> _What to do_: If a line of the records contains the string "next", copy it out.

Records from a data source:
Start of Block

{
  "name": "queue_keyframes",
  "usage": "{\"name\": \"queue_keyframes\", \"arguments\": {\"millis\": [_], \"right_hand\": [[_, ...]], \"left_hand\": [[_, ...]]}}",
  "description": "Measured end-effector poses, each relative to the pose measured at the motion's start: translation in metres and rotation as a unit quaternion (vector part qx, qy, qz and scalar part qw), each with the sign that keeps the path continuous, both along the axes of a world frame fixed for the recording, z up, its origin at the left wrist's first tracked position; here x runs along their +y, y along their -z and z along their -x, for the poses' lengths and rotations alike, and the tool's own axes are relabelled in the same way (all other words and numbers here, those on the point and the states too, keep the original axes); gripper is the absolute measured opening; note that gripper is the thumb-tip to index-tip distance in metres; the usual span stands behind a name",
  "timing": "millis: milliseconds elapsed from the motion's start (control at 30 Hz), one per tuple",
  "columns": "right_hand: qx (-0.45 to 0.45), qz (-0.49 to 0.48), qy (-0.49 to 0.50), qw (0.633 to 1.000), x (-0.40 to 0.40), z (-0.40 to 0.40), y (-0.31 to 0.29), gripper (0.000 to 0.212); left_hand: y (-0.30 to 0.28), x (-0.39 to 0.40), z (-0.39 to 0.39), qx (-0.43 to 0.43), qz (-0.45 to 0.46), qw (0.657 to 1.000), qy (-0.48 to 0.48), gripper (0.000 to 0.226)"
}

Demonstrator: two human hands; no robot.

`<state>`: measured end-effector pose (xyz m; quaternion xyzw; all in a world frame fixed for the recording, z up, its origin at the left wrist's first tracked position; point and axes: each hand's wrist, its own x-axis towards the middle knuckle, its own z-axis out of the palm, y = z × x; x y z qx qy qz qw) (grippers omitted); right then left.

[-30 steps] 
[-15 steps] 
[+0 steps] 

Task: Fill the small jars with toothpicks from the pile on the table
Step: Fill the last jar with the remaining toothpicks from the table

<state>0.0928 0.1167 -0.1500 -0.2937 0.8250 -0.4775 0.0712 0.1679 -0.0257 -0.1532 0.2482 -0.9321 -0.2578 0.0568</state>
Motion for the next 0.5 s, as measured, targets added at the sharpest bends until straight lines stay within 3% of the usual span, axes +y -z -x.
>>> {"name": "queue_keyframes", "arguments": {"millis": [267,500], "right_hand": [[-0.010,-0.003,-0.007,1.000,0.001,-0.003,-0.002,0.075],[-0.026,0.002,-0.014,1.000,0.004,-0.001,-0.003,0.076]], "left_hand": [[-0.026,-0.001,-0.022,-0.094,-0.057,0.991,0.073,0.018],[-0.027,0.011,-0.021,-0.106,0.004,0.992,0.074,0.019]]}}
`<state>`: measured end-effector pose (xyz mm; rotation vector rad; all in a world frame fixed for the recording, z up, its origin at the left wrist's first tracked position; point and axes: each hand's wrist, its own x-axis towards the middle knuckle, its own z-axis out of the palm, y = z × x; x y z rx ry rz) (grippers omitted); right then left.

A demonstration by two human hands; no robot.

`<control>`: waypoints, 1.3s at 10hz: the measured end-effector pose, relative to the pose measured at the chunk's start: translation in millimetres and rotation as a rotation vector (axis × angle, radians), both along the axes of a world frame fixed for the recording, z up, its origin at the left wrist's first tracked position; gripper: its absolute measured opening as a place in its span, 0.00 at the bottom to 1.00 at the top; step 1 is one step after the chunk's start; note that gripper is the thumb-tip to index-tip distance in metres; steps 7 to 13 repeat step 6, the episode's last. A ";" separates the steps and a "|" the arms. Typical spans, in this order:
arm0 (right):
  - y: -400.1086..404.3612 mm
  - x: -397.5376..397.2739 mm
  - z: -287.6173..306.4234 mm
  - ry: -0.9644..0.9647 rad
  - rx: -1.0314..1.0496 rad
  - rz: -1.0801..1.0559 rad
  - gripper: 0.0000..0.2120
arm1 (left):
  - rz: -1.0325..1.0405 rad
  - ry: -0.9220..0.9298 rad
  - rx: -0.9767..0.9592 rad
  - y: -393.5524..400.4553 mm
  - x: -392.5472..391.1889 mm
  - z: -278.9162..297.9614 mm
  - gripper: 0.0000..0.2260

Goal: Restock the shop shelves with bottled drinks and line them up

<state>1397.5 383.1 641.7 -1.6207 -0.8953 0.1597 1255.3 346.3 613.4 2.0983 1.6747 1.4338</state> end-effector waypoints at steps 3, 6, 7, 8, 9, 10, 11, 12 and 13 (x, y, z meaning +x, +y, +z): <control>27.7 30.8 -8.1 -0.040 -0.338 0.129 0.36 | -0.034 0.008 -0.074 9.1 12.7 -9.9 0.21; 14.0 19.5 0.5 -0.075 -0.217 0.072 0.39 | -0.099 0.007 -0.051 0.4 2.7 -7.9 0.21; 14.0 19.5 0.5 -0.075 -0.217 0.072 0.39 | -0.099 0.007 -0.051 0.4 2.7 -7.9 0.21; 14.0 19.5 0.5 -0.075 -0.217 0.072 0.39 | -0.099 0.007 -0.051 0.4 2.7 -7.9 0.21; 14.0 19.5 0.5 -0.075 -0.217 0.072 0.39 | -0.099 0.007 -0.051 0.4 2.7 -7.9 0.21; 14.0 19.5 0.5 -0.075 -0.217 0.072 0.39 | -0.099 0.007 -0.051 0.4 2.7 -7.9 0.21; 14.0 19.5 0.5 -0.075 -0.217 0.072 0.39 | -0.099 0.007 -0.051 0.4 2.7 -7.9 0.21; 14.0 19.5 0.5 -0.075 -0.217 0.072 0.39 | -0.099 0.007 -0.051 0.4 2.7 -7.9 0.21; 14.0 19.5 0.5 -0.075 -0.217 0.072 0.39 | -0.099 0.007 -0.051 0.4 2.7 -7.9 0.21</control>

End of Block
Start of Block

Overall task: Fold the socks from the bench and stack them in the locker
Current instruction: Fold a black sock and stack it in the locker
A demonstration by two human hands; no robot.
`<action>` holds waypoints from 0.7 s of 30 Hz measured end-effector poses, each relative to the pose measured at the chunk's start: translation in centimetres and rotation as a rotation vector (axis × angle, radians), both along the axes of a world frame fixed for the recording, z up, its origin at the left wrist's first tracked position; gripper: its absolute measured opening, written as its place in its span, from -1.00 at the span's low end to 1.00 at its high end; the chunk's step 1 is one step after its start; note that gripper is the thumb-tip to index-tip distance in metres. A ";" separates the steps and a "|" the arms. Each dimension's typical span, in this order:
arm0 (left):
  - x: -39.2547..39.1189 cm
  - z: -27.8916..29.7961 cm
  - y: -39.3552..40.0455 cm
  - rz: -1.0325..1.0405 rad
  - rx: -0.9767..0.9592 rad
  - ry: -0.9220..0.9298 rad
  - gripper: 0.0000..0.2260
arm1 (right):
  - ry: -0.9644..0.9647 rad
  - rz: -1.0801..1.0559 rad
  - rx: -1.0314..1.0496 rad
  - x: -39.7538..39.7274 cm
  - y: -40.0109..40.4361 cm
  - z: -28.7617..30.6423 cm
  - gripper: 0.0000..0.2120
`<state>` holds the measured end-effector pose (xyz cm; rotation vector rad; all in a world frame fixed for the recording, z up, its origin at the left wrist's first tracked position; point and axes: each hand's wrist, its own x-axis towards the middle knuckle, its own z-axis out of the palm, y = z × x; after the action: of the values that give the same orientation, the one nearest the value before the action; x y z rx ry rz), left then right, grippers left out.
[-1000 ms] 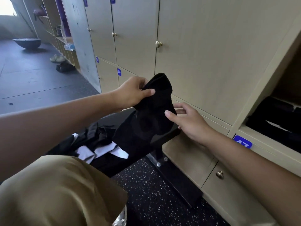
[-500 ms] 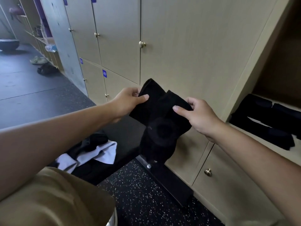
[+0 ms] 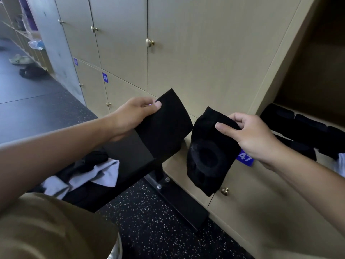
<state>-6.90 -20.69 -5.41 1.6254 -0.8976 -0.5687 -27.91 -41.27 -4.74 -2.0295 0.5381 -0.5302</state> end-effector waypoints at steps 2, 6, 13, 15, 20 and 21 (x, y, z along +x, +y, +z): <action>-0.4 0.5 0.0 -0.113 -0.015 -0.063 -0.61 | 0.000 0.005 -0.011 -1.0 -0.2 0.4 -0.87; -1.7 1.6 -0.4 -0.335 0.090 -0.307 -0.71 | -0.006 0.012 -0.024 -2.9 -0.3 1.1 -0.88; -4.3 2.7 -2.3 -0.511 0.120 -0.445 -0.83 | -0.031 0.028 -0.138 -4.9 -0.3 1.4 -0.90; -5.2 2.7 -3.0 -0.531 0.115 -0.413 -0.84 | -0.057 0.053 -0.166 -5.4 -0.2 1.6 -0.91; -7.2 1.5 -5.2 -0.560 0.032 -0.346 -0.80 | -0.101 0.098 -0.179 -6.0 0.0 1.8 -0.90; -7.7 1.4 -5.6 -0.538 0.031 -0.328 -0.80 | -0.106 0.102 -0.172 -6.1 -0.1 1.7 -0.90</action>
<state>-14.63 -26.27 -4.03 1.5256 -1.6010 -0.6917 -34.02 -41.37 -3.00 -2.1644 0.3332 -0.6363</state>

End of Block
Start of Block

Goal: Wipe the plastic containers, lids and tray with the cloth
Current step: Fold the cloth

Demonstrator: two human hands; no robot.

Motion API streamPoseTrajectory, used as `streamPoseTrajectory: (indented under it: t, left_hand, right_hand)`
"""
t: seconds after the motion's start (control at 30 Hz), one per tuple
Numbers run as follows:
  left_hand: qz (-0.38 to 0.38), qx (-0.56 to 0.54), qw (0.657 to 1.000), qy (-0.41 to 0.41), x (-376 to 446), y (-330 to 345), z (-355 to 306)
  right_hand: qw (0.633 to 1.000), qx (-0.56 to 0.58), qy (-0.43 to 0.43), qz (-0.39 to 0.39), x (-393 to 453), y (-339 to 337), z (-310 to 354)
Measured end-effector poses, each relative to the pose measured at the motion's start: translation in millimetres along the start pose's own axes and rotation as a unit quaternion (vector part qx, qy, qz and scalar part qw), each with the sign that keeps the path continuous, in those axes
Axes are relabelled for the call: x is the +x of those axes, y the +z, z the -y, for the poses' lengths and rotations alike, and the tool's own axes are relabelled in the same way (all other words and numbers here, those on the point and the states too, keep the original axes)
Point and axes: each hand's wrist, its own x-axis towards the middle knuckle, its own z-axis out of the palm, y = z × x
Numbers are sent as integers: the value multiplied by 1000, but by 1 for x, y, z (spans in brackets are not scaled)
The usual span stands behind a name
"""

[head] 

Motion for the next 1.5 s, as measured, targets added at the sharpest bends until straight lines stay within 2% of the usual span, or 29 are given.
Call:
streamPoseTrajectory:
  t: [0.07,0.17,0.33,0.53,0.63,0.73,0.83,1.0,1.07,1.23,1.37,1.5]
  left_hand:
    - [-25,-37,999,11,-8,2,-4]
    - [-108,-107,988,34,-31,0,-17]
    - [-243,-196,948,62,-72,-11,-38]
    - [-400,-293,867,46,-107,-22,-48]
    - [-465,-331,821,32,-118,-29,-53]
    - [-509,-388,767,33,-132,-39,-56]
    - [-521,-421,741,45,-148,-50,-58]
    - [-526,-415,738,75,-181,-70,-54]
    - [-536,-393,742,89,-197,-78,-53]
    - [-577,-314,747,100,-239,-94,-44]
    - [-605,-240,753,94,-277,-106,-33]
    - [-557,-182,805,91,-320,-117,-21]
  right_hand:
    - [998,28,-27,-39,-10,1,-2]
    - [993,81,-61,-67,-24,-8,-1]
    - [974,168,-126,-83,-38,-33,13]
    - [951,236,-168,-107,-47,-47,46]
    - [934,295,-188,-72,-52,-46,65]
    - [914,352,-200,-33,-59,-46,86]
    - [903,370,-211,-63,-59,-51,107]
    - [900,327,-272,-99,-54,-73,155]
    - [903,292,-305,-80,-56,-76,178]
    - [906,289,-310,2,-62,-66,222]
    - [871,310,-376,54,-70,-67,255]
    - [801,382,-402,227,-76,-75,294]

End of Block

> _Task output_:
Motion for the next 0.5 s, as measured, targets added at the sharpest bends until straight lines stay within 3% of the usual span, axes +y -z -x.
Motion for the next 1.5 s, as measured, targets added at the sharpest bends until straight lines stay within 2% of the usual span, or 29 are given.

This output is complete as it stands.